Land subsidence is a phenomenon wherein the Earth’s surface sinks downwards. It occurs mainly due to human activities, such as excessive groundwater extraction. It is a major global concern, affecting 19% of the world’s population. In Japan, some parts of the Tokyo metropolitan region are already sinking. This process can accelerate the flooding of coastal areas and cause damage to buildings and infrastructure. Therefore, monitoring land subsidence is crucial.
In Japan, observation wells are utilized to measure changes in the land surface and groundwater levels every few months. Additionally, the global navigation satellite system (GNSS) is also popular. However, observation wells are more reliable because atmospheric effects can modify GNSS observations. Observation wells require regular maintenance of their machines, which is expensive. Further, there is an anticipated shortage of engineers qualified to undertake the job as the Japanese population gets older with a declining birth rate. In this light, a new land subsidence monitoring technique—interferometric synthetic aperture radar (InSAR)—is gaining attention.
Recently, Katsunoshin Nishi, a Ph.D. student at the Graduate School of Science and Engineering at Chiba University, Japan, along with a group of researchers, applied consecutive differential InSAR (DInSAR) to investigate land subsidence in Yokohama, Yokosuka, and Miura cities of Kanagawa prefecture in Japan. They compared the results obtained with those of other monitoring techniques. Their work was published in Volume 38, Issue 1 of the Geocarto International journal on 28 December 2022.
“InSAR is a remote sensing technique that uses two satellite SAR images to measure surface elevation. It exploits the phase of the satellite signal waves for the purpose. Going a step further, Consecutive DInSAR can measure millimeter changes in the elevation in time series, thus detecting land subsidence. It is quantified in terms of subsidence rate or land surface velocity,” explains Mr. Nishi. The work also involved contributions from Masaaki Kawai from Mitsubishi Heavy Industries Ltd, Japan, Bowo Eko Cahyono from the University of Jember, Indonesia, Mirza Muhammad Waqard from Lumir Inc, Korea, Kaori Nishi from Bella Earther, Japan and Josaphat Tetuko Sri Sumantyo Chiba University, Japan and Universitas Sebelas Maret, Indonesia.

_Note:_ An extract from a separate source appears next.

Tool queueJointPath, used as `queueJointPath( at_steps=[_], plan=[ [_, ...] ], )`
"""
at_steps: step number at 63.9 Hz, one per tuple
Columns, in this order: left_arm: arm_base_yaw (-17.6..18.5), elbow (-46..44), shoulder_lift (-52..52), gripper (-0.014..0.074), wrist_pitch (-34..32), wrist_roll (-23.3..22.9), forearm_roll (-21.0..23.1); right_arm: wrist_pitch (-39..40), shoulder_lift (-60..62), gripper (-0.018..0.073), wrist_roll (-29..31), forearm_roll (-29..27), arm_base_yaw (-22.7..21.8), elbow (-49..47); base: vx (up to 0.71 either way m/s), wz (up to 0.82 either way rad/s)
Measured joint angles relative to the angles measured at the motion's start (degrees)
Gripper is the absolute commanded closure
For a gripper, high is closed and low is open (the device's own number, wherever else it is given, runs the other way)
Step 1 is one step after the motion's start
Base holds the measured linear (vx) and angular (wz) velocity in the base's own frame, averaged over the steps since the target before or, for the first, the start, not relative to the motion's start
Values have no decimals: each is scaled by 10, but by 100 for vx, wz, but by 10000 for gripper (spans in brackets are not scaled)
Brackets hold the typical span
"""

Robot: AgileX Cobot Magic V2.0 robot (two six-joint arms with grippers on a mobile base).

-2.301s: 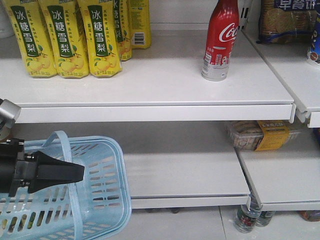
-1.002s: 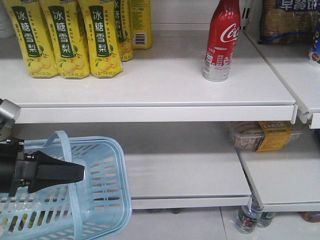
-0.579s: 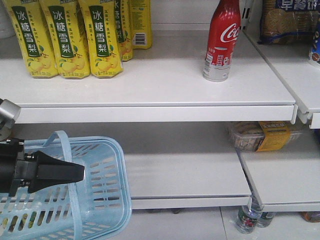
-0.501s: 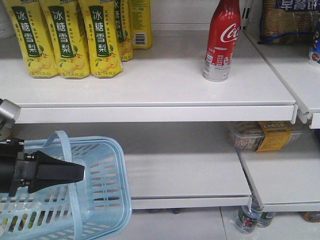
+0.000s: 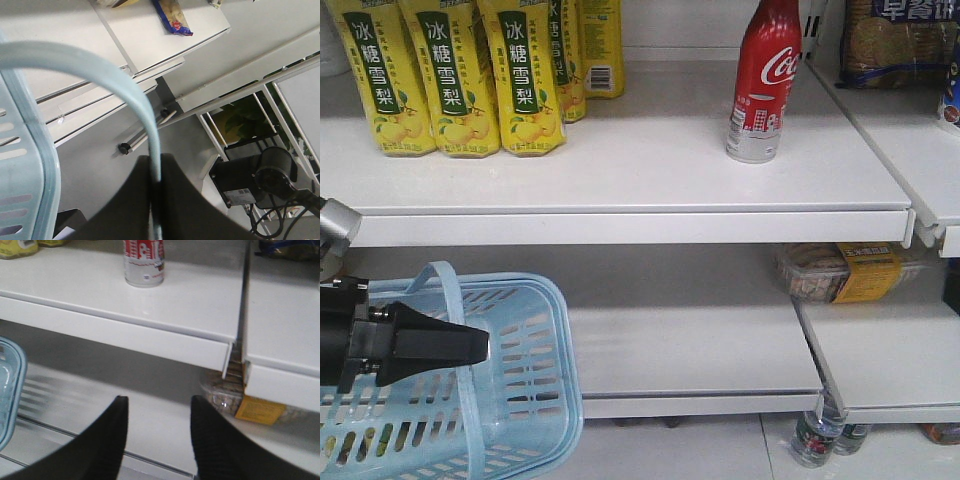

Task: Place coke in basket with both arms
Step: 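Reach the open right gripper down over the Coca-Cola bottle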

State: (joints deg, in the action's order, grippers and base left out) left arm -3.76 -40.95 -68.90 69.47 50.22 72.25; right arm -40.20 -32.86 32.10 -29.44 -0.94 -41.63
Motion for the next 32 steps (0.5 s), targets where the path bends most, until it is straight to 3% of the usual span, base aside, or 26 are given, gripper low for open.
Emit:
queueJointPath(
  at_steps=[9, 22, 32],
  plan=[
    [0, 0, 0, 603, 0, 0, 0, 30, -55, -17, 102, -109, 0, -22, 0, 0],
    [0, 0, 0, 603, 0, 0, 0, 58, -134, -22, 310, -329, 0, -56, 0, 0],
    [0, 0, 0, 603, 0, 0, 0, 58, -196, -22, 450, -461, 0, -87, 0, 0]
  ],
)
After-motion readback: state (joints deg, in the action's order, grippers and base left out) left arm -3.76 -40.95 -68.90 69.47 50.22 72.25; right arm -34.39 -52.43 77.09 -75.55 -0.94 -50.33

In their study, the researchers analyzed the images acquired by Sentinel 1 European Space Agency satellite program—from August 2017 to March 2022 using SARPROZ software, which implements DInSAR. In addition, they also formulated a new computation model called “the law of material conservation.” It uses surface pressure values to calculate groundwater level and the amount and cause of land subsidence.
The researchers found that Consecutive DInSAR results were consistent with both observation well and GNSS data. Its mean subsidence rate of 1.58 cm/year was respectively within 0.02 cm/year and 0.90 cm/year of their corresponding values. Also, its mean Root Mean Square Error (RMSE) was respectively 0.39 cm/year and 0.46 cm/year of their corresponding values. Further, the land subsidence mechanisms could be accurately identified through the proposed law.
In conclusion, Mr. Nishi highlights the long-term potential of the new monitoring technique. “By utilizing Consecutive DInSAR and satellite data, the government can take effective and timely measures to tackle land subsidence. Further, determining the extent and cause of land subsidence will enable the administration to set land subsidence thresholds and limit groundwater use. Consequently, people in coastal regions or previously-land subsided areas can live safely and securely.”
Overall, Consecutive DInSAR can potentially substitute the land subsidence observation well technique in future.